Die Firma Bühler hat zusammen mit Topmotors diverse Varianten untersucht: Hydraulikmotor, Direktantrieb, 2 Antriebsmotoren, zentraler FU, etc. Die Empfehlung ist auf einen effizienten wassergekühlten Hauptmotor (was zusätzlich der Hygiene zu Gute kommt) der Klasse IE3 (mit einer verminderten Leistung ) gefallen. Für die Transmission wurde anstelle der Keilriemen ein Zahnriemen und der Einbau eines FU vorgeschlagen. Mit dieser Anpassung würde Chocolats Halba jährlich 13,4% der elektrischen Energie bei diesem Feinwalzwerk einsparen, was ca. 24.1 MWh und damit CHF 2´744 bedeutet. Manuel Höhener, R&D Manager Chocolate Processing bei Bühler AG, kommentiert die Empfehlung: «Wir haben die Risiken eines Prototyps abgeschätzt und beweisen nun, dass es die richtige Lösung für Chocolats Halba ist. Sollten wir doch scheitern, ist der Rückbau der Anlage innerhalb von 2 Tagen möglich.»

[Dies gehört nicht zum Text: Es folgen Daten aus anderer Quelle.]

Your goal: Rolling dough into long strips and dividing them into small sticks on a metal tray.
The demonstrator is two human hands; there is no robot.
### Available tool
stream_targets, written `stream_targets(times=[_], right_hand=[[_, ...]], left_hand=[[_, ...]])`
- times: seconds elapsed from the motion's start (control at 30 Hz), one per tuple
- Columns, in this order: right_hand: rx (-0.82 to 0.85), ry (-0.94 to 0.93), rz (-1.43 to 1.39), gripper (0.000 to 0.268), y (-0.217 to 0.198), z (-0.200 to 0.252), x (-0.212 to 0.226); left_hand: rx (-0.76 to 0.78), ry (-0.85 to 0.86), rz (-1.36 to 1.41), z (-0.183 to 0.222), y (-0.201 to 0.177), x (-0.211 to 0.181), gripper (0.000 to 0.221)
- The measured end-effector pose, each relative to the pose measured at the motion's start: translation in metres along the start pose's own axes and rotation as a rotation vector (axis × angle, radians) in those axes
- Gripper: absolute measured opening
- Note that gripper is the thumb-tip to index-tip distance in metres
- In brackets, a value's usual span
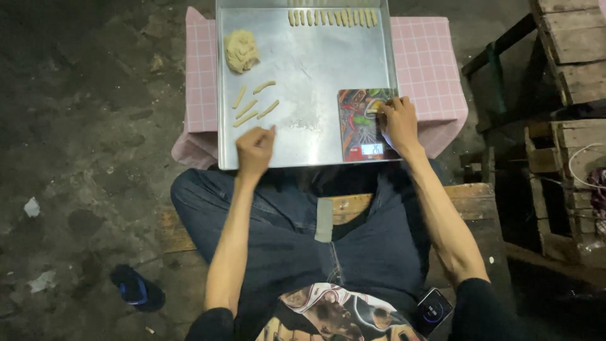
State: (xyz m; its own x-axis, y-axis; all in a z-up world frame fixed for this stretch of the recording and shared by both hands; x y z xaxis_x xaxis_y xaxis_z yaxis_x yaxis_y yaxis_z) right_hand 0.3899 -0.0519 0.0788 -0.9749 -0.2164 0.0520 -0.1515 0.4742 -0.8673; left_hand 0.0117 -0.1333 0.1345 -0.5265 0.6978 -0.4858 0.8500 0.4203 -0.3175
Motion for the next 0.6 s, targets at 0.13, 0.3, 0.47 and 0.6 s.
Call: stream_targets(times=[0.13, 0.3, 0.47, 0.6], right_hand=[[0.001, -0.006, -0.032, 0.007, 0.017, -0.002, -0.008], [-0.053, -0.083, -0.044, 0.004, 0.016, -0.001, -0.006], [-0.015, -0.082, -0.213, 0.013, -0.001, -0.001, 0.04], [0.005, -0.15, -0.349, 0.004, -0.006, -0.008, 0.12]], left_hand=[[-0.145, 0.047, -0.25, -0.013, -0.054, 0.029, 0.027], [0.052, -0.457, -0.459, 0.01, -0.067, 0.058, 0.034], [0.132, -0.45, -0.525, 0.03, -0.063, 0.083, 0.017], [0.133, -0.379, -0.517, 0.036, -0.06, 0.098, 0.016]])
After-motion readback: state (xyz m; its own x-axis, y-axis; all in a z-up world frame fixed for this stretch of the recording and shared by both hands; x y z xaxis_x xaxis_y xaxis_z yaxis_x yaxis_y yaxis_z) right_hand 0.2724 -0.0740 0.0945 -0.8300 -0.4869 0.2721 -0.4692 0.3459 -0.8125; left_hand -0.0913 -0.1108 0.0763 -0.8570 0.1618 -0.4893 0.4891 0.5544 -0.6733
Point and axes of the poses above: each hand's wrist, its own z-axis away from the middle knuckle, its own y-axis out of the palm, x = y × z, the point moved 10 cm from there along -z, towards the middle knuckle, and after that the axes turned 10 degrees about y, right-handed, at the moved point
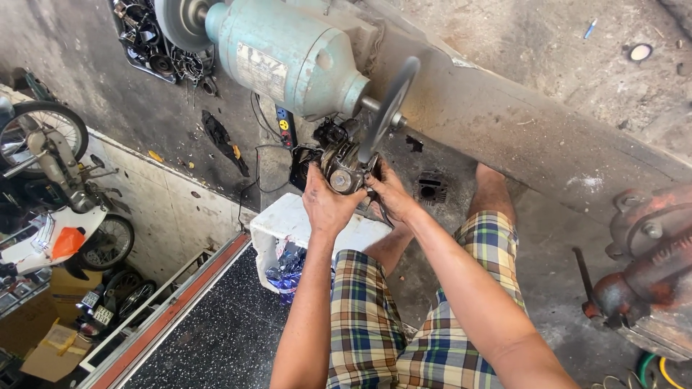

Chocolats Halba hat sich entschieden, ein Feinwalzwerk gemäss dieser Empfehlung im August 2010 umzurüsten. Dr. Anton von Weissenfluh, Leiter Chocolats Halba, zieht bei der Präsentation der Resultate das Fazit: «Dieses Projekt ist einzigartig und passt in die Coop-Nachhaltigkeitsstrategie. Je nach dem wie die Resultate ausfallen, ist eine Multiplizierung auf andere Produktionsbetriebe denkbar.»

Nach den Erfahrungen mit dem Prototyp und weiteren Messungen plant Chocolats Halba bei positiven Resultaten weitere vier Feinwalzwerke im 2011 umzurüsten. Gerne informieren wir Sie über die Resultate und das weitere Vorgehen zum geeigneten Zeitpunkt.